Dar isn’t really somebody who is necessarily going to have long blow away main event matches that are going to be making it onto Match of the Month lists. What he does have is the ability to have a really good, compact ten minute match that will never overstay its welcome and is the perfect follow up to reset a crowd after a ‘go-go-go’ style match. He’s also incredibly versatile and can have a good match with just about anybody, and can work equally well on either side of the face-heel divide. He’s the king of a ***1/2 match, and that’s really nothing to scoff at.

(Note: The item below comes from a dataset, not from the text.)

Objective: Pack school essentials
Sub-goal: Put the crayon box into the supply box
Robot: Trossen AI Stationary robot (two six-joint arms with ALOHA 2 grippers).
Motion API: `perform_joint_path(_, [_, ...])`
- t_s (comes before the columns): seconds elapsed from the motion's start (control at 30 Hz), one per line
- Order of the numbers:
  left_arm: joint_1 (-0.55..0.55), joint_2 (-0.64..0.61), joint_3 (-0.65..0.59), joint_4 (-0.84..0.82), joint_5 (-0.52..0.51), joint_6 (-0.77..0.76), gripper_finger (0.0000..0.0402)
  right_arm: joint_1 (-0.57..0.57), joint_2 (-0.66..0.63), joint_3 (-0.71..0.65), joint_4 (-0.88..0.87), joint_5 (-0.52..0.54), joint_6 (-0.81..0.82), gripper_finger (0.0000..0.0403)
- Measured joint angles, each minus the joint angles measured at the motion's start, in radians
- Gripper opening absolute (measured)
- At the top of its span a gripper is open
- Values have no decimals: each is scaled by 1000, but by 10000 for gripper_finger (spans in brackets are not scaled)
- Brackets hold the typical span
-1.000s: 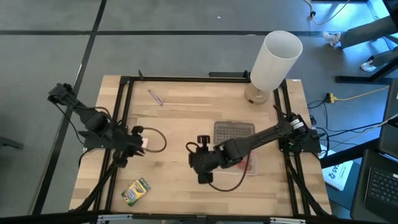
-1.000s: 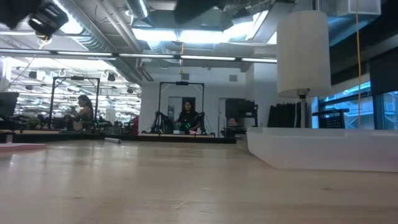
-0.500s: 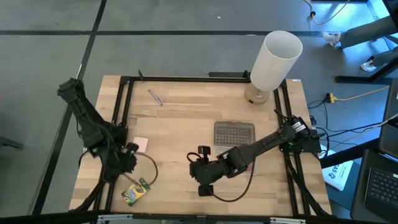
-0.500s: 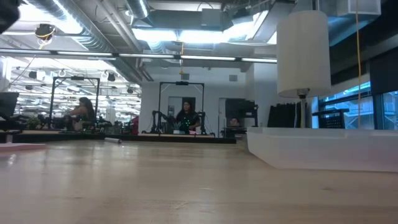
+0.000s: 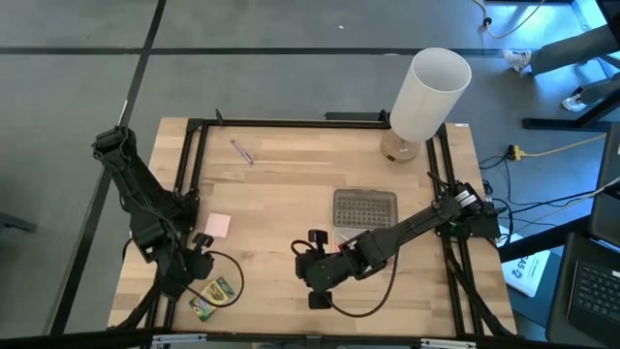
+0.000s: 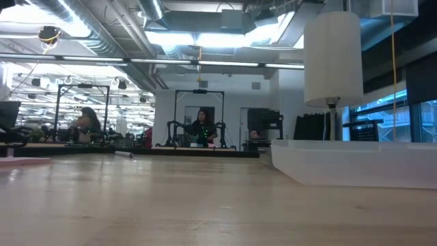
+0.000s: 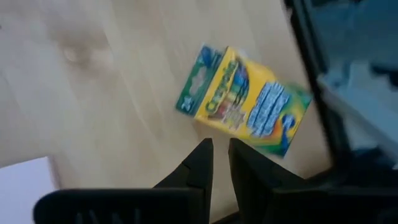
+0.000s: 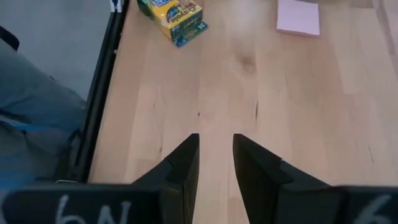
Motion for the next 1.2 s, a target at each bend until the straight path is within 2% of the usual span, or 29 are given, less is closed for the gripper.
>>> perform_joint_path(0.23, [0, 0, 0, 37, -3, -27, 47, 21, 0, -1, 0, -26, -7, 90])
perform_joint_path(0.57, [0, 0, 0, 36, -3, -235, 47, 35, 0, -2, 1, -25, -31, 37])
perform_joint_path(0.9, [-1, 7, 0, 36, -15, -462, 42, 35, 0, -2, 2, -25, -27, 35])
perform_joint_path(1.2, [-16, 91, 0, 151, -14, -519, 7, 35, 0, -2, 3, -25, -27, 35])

Thinking of matches to recommend of his for those looking to get familiar with his work prior to the tournament really backed up that idea. While I can think of a plethora of very good matches, I really struggled to come up with one definitive great match from his portfolio. However, if you watch the first two PROGRESS matches he had with El Ligero from Chapter One and Seven you’ll get a really good feel for what Dar is all about. They’re not blow-away matches that are going to affect your Match of the Year ballots, but if you’re looking for examples of what to expect from Dar in the tournament I doubt watching these matches will steer you far wrong. If you’re looking for some of his work where he had something closer to a traditional indie all-action match then give his match against Adam Cole from PCW a watch.

His in-ring is far from all Dar brings to the table though. Whenever he’s been put in a position to talk he’s always comes across really naturally, exemplified by his candid short speech prior to this qualifying match. He also has a remarkable ability to seemingly flip a switch and change his charisma from being hugely genuine and likable to irritating and irksome depending on what reaction he is going after. Dar is somebody that could comfortably play both a face and a heel in the tournament, pivoting to benefit whichever opponent he was facing in that round, and he would manage to make the transition feel unforced.

I can’t see Noam Dar coming out of the Global Cruiserweight Series as the victor, or even the breakout star, but I do see him as a very valuable addition to the field. If given the opportunity he will come away having left a positive impression with those seeing him for the first time. In all my time watching him I’ve never seen him look out of place in a match or overwhelmed, and I wholeheartedly expect that to continue in this tournament despite the scale of the stage that this 22 year old is getting a chance to perform on.